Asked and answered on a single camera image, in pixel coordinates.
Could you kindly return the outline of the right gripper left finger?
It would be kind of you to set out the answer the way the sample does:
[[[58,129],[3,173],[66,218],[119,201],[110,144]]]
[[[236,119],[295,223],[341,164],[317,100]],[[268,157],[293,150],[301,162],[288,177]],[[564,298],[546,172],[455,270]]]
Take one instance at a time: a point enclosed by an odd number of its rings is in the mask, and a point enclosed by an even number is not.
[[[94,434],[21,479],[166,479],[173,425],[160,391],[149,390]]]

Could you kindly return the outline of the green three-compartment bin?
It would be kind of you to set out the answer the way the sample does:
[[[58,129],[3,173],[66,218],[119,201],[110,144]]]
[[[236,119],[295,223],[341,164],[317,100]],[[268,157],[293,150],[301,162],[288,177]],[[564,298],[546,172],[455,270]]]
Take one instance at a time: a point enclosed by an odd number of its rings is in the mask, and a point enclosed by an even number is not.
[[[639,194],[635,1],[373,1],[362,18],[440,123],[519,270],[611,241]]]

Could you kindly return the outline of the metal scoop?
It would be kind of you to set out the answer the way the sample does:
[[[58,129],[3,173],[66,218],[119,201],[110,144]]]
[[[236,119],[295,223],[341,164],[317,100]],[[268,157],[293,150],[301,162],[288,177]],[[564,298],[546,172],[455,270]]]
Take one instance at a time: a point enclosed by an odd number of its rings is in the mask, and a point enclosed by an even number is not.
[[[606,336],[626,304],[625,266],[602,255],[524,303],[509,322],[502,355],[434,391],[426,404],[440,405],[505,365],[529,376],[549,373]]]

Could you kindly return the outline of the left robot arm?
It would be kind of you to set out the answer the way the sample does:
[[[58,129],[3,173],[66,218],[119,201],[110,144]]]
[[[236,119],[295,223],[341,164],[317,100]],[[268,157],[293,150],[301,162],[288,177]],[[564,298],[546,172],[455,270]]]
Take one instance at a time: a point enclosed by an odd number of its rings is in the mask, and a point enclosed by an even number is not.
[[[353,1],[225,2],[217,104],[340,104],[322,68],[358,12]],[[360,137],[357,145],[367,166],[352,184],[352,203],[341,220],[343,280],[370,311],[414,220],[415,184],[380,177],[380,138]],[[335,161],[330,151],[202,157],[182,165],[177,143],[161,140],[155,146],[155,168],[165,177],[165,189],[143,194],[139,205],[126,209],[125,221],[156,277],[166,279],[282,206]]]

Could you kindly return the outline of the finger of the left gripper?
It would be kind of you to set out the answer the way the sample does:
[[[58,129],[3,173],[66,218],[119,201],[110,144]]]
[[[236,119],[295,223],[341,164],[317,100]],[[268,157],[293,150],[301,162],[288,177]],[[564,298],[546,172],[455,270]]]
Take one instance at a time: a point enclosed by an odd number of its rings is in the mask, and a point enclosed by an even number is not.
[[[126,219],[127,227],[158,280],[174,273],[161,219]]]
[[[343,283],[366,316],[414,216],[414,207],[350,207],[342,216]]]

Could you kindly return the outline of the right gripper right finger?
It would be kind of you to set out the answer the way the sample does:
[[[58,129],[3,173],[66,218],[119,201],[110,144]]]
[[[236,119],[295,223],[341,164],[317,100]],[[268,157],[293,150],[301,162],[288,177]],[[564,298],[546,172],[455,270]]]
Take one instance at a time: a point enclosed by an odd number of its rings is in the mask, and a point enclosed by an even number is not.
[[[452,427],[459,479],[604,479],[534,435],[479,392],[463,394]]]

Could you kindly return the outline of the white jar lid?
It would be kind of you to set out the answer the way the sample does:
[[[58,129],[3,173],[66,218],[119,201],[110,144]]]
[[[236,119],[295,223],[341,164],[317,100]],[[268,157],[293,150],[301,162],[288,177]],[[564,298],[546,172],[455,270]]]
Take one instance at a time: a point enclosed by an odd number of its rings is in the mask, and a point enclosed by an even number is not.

■ ■ ■ ■

● **EXERCISE**
Line by line, transcribe the material above exactly.

● **SOLVED PROBLEM**
Asked and answered on a single camera image, in pixel coordinates.
Could you kindly return the outline of the right gripper left finger?
It would be kind of you to set out the answer the way the sample does:
[[[58,129],[3,173],[66,218],[119,201],[110,144]]]
[[[236,119],[295,223],[341,164],[317,100]],[[268,157],[293,150],[301,162],[288,177]],[[564,298],[546,172],[455,270]]]
Take one instance at a time: a point enclosed by an odd number of its rings is in the mask, and a point enclosed by an even number is not.
[[[94,434],[21,479],[166,479],[173,425],[160,391],[149,390]]]

Could you kindly return the outline of the green three-compartment bin?
It would be kind of you to set out the answer the way the sample does:
[[[58,129],[3,173],[66,218],[119,201],[110,144]]]
[[[236,119],[295,223],[341,164],[317,100]],[[268,157],[293,150],[301,162],[288,177]],[[564,298],[546,172],[455,270]]]
Take one instance at a time: a point enclosed by an odd number of its rings is in the mask, and a point enclosed by an even number is not.
[[[639,194],[635,1],[373,1],[362,18],[440,123],[519,270],[611,241]]]

Could you kindly return the outline of the metal scoop?
It would be kind of you to set out the answer the way the sample does:
[[[58,129],[3,173],[66,218],[119,201],[110,144]]]
[[[236,119],[295,223],[341,164],[317,100]],[[268,157],[293,150],[301,162],[288,177]],[[564,298],[546,172],[455,270]]]
Take one instance at a time: a point enclosed by an odd number of its rings is in the mask, and a point enclosed by an even number is not.
[[[606,336],[626,304],[625,266],[602,255],[524,303],[509,322],[502,355],[434,391],[426,404],[440,405],[505,365],[529,376],[549,373]]]

Could you kindly return the outline of the left robot arm?
It would be kind of you to set out the answer the way the sample does:
[[[58,129],[3,173],[66,218],[119,201],[110,144]]]
[[[236,119],[295,223],[341,164],[317,100]],[[268,157],[293,150],[301,162],[288,177]],[[564,298],[546,172],[455,270]]]
Take one instance at a time: a point enclosed by an odd number of its rings is in the mask, and a point enclosed by an even number is not.
[[[353,1],[225,2],[217,104],[340,104],[322,68],[358,12]],[[360,137],[357,145],[367,166],[352,184],[352,203],[341,220],[343,280],[370,311],[414,220],[415,184],[380,177],[380,138]],[[335,161],[330,151],[202,157],[182,165],[177,143],[161,140],[155,146],[155,168],[165,177],[165,189],[143,194],[139,205],[126,209],[125,221],[156,277],[166,279],[282,206]]]

Could you kindly return the outline of the finger of the left gripper?
It would be kind of you to set out the answer the way the sample does:
[[[58,129],[3,173],[66,218],[119,201],[110,144]]]
[[[236,119],[295,223],[341,164],[317,100]],[[268,157],[293,150],[301,162],[288,177]],[[564,298],[546,172],[455,270]]]
Take one instance at a time: a point enclosed by an odd number of its rings is in the mask, and a point enclosed by an even number is not.
[[[126,219],[127,227],[158,280],[174,273],[161,219]]]
[[[343,283],[366,316],[414,216],[414,207],[350,207],[342,216]]]

Could you kindly return the outline of the right gripper right finger?
It would be kind of you to set out the answer the way the sample does:
[[[58,129],[3,173],[66,218],[119,201],[110,144]]]
[[[236,119],[295,223],[341,164],[317,100]],[[268,157],[293,150],[301,162],[288,177]],[[564,298],[546,172],[455,270]]]
Take one instance at a time: a point enclosed by an odd number of its rings is in the mask, and a point enclosed by an even number is not.
[[[452,427],[459,479],[604,479],[534,435],[479,392],[463,394]]]

Could you kindly return the outline of the white jar lid?
It would be kind of you to set out the answer the way the sample does:
[[[58,129],[3,173],[66,218],[119,201],[110,144]]]
[[[236,119],[295,223],[341,164],[317,100]],[[268,157],[293,150],[301,162],[288,177]],[[564,298],[546,172],[455,270]]]
Take one instance at a time: a point enclosed by an odd number of its rings is in the mask, and a point enclosed by an even number is not.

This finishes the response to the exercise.